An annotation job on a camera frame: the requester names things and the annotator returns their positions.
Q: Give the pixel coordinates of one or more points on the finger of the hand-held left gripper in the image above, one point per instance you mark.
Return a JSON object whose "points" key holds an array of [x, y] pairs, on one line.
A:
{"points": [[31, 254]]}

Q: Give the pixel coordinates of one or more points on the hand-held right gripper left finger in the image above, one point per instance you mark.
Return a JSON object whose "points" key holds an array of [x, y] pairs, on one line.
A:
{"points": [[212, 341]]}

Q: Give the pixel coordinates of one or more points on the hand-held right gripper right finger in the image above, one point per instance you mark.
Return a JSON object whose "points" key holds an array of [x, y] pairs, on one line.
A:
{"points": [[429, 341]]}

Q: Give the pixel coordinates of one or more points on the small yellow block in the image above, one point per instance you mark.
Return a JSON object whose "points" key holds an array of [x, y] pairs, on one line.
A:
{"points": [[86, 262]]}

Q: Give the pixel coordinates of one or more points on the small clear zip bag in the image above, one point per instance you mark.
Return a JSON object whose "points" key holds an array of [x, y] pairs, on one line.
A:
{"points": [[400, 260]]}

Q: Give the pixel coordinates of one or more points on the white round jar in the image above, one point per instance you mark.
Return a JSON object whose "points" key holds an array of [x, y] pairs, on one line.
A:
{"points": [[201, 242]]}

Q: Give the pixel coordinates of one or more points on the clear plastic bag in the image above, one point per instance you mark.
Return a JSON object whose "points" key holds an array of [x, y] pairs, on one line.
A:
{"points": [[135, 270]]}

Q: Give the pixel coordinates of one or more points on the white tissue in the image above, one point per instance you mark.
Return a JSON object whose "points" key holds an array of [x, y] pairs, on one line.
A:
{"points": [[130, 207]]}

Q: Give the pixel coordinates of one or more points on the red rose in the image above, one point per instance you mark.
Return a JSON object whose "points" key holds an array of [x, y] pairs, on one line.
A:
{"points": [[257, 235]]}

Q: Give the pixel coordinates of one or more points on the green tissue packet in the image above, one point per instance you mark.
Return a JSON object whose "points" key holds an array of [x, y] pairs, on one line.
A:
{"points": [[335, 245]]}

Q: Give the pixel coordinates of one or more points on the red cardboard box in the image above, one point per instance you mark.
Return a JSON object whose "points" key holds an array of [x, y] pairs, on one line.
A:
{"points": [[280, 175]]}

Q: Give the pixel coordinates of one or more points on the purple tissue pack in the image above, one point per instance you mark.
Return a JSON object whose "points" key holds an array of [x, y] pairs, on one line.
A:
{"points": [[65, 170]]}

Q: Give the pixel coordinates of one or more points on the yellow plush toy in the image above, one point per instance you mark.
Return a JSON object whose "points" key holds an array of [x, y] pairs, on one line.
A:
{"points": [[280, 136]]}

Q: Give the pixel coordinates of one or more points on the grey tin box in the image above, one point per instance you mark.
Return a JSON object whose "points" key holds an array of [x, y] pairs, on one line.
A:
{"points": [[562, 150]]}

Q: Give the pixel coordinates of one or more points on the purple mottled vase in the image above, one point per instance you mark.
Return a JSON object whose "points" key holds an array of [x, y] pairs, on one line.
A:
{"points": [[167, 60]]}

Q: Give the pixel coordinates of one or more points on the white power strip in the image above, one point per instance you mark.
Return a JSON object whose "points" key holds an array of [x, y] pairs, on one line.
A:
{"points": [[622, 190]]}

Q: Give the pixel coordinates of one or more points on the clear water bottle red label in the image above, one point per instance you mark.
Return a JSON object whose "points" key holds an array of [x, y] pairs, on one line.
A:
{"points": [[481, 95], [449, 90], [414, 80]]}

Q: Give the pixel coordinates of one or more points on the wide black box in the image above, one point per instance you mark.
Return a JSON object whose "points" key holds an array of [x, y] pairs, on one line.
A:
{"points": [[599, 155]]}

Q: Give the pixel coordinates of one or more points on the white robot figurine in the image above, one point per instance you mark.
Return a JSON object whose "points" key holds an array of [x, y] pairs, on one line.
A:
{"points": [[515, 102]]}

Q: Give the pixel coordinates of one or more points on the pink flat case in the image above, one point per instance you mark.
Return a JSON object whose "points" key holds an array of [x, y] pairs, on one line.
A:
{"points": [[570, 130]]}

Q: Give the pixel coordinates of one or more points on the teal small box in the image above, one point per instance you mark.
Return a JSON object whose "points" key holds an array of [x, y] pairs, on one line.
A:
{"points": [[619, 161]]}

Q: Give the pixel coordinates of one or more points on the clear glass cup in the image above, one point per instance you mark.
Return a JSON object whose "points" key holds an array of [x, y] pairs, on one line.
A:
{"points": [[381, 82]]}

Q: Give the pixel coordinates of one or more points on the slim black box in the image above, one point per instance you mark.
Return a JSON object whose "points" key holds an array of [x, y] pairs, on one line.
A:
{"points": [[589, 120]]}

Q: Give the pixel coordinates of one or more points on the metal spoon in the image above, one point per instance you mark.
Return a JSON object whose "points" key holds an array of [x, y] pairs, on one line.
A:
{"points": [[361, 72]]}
_ _ _ _
» **Directions**
What lines of the material above contain "held"? Return each of them.

» **Response to the exercise**
Q: Give the pixel coordinates of one or more points on the finger of the hand-held left gripper in the image above, one point per instance you mark.
Q: Give the pixel coordinates of one or more points on the hand-held right gripper left finger in the image above, one point per instance you mark.
Q: Give the pixel coordinates of one or more points on the hand-held right gripper right finger in the image above, one point per instance you mark.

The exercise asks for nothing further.